* **ACTIVITY**
Restate word for word the lines of the entries below, starting with the line that holds "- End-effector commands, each" and ending with the line that holds "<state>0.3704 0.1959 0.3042", and no others.

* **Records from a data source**

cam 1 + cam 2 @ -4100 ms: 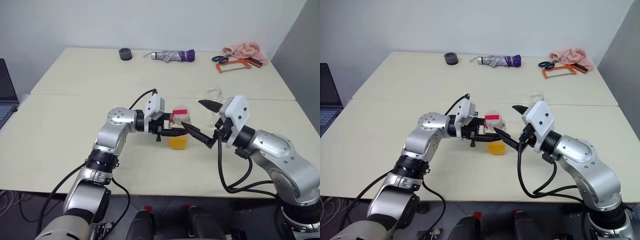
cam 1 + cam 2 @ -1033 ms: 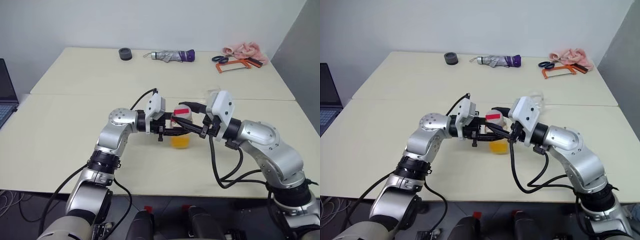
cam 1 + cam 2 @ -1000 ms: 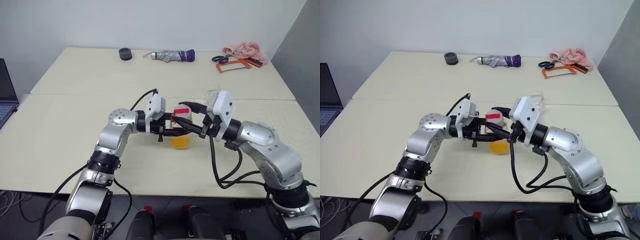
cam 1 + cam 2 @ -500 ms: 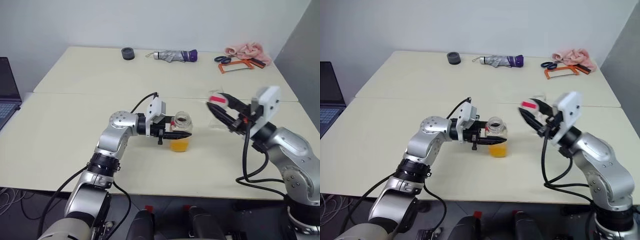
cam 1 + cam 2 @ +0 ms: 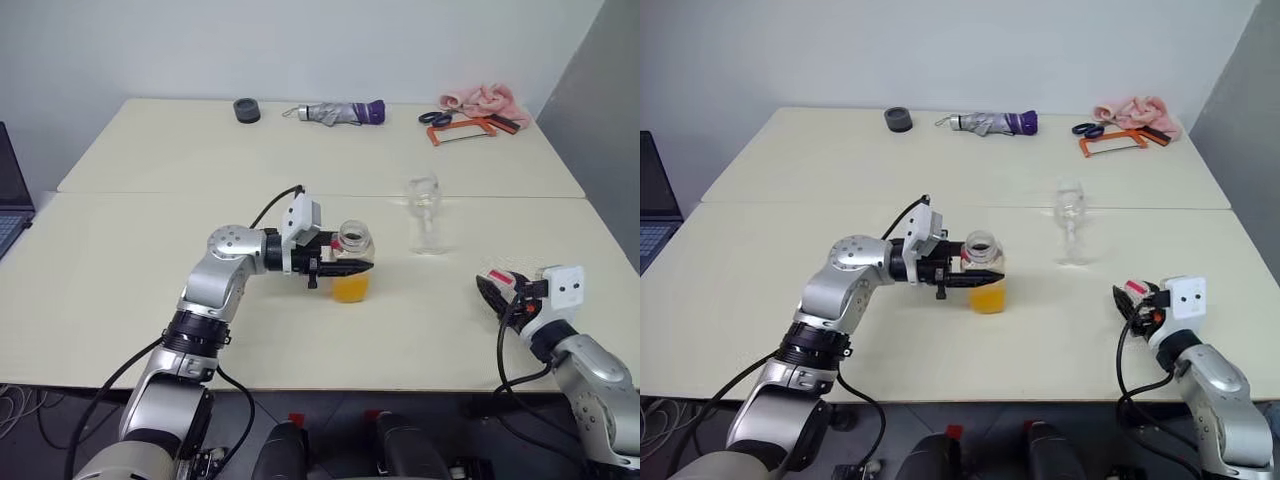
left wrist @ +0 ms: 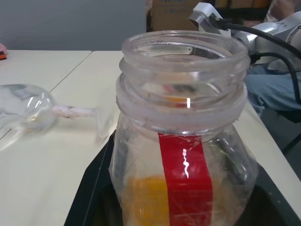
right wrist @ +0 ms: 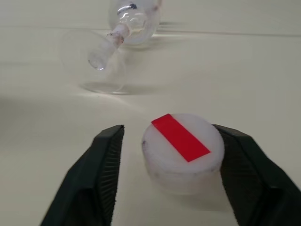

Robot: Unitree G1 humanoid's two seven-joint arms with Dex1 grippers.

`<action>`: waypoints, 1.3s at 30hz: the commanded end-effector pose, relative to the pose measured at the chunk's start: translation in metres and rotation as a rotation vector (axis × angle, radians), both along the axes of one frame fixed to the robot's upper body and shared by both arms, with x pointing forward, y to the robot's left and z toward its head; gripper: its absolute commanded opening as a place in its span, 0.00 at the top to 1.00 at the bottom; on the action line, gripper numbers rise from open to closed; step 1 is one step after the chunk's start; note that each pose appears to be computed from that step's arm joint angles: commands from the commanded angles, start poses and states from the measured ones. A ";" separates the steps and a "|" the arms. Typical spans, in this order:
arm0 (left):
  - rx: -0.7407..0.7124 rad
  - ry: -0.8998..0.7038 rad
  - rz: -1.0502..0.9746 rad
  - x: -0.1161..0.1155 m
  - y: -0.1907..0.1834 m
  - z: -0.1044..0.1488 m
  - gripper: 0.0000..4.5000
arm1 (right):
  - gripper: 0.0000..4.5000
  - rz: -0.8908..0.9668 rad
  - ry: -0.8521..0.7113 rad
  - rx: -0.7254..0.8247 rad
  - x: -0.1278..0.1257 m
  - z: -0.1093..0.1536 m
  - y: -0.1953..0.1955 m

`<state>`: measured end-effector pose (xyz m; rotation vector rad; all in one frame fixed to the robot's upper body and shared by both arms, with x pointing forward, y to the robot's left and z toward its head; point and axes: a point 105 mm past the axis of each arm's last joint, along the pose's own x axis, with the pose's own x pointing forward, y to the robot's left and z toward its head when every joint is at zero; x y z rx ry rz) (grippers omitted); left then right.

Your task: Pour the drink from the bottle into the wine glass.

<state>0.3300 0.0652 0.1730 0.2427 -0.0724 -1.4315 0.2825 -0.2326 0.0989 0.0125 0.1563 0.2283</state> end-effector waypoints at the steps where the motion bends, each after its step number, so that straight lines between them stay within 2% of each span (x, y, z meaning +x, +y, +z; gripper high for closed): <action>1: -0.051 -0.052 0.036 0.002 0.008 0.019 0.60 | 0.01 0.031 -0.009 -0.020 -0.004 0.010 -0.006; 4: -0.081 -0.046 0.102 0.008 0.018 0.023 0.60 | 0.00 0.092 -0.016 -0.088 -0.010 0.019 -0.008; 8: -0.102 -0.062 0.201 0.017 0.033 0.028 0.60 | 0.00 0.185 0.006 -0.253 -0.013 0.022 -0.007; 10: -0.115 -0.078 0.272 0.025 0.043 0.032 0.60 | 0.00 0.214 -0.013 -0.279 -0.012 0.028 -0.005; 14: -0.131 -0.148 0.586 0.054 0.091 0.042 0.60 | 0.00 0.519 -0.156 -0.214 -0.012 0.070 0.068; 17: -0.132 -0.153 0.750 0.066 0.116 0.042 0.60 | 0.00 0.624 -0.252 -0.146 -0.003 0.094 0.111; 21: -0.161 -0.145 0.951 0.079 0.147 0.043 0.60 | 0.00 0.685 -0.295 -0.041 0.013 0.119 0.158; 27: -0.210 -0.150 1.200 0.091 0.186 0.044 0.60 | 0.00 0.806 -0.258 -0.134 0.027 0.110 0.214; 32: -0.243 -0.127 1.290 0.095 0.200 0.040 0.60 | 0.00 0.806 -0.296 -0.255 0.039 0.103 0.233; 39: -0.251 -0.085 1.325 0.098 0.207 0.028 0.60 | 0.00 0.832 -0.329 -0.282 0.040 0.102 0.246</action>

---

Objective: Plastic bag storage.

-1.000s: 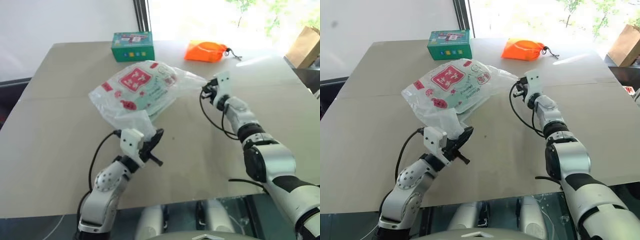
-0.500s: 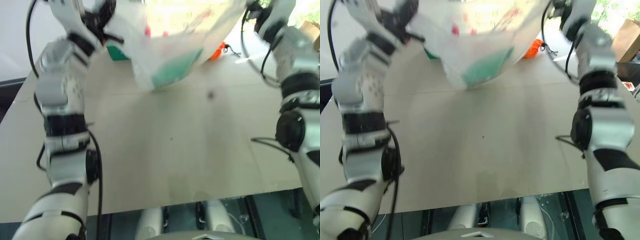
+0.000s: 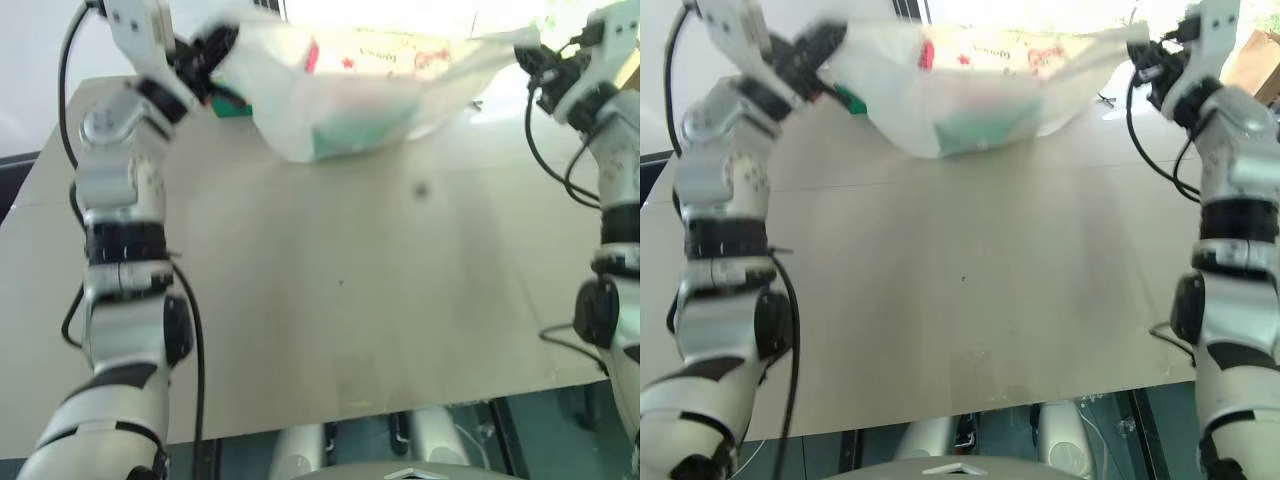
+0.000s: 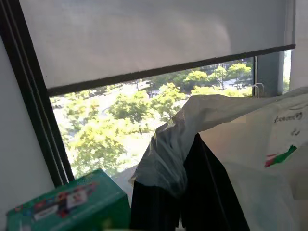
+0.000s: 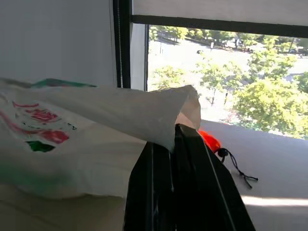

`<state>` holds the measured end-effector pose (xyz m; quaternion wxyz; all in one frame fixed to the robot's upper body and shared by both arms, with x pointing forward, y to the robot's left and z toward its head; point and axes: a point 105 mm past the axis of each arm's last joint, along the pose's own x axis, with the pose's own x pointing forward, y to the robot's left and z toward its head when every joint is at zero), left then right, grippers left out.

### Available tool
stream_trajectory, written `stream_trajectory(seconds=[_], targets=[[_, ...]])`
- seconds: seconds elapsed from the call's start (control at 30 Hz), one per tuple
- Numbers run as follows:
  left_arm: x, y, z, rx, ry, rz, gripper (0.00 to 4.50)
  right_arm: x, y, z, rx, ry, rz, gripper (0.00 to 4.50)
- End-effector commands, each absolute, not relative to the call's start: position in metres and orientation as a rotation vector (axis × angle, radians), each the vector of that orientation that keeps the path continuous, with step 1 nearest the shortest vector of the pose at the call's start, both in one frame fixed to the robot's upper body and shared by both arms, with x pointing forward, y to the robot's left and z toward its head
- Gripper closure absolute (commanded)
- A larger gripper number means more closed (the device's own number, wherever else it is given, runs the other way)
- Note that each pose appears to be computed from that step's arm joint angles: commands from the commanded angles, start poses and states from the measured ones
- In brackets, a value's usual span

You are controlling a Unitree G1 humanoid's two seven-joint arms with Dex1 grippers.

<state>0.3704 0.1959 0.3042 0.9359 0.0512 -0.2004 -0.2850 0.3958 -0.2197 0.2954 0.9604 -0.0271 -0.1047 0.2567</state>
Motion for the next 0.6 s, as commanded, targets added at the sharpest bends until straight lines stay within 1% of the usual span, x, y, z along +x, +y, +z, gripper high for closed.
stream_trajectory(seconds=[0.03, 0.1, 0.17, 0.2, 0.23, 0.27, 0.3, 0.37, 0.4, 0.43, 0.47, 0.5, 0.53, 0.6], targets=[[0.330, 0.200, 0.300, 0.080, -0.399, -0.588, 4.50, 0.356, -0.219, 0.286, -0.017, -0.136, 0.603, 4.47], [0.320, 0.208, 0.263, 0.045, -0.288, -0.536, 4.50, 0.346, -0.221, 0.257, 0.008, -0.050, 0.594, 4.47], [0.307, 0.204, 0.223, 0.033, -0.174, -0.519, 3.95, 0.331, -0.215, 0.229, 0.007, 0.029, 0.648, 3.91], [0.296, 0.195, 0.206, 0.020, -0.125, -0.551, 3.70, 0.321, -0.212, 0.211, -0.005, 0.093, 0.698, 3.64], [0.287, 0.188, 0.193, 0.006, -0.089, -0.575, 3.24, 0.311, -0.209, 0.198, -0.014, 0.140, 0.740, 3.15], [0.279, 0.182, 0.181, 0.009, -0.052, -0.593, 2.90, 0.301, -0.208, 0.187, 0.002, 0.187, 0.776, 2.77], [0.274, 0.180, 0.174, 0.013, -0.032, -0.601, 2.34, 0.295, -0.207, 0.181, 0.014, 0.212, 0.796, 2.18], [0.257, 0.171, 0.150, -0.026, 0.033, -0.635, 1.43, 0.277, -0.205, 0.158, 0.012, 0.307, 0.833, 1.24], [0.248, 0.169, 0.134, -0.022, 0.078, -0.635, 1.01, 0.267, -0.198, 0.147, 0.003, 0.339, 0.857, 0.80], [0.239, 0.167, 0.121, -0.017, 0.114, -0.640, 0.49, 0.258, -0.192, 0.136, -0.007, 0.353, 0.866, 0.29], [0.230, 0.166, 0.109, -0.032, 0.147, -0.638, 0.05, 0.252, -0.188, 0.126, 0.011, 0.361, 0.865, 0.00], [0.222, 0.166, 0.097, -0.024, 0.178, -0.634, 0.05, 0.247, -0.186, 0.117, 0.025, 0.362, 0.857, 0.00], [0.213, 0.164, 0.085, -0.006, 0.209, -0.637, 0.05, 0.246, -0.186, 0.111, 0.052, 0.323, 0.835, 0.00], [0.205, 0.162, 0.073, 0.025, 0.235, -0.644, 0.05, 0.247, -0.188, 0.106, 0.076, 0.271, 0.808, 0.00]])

* **EXERCISE ANSWER**
- End-effector commands, each absolute, not relative to the call's start: position in metres and orientation as a rotation vector (axis × angle, radians), each the vector of that orientation that keeps the path continuous, with step 1 nearest the shortest vector of the pose at the call's start, both in one frame fixed to the robot's upper body and shared by both arms, with x pointing forward, y to the robot's left and z toward its head
- Gripper closure absolute (commanded)
- A larger gripper number means more closed (the device's own number, wherever else it is given, runs the other way)
- Note that each pose appears to be computed from that step's arm joint angles: commands from the commanded angles, start poses and states from the measured ones
- In brackets, a value's usual span

You are controlling a Unitree G1 humanoid's two seven-joint arms with Dex1 grippers.

<state>0.3704 0.1959 0.3042 0.9359 0.0512 -0.2004 -0.2850 0.3958 -0.2197 0.2954 0.9604 -0.0271 -0.1047 0.2567</state>

No further output is given for this exercise.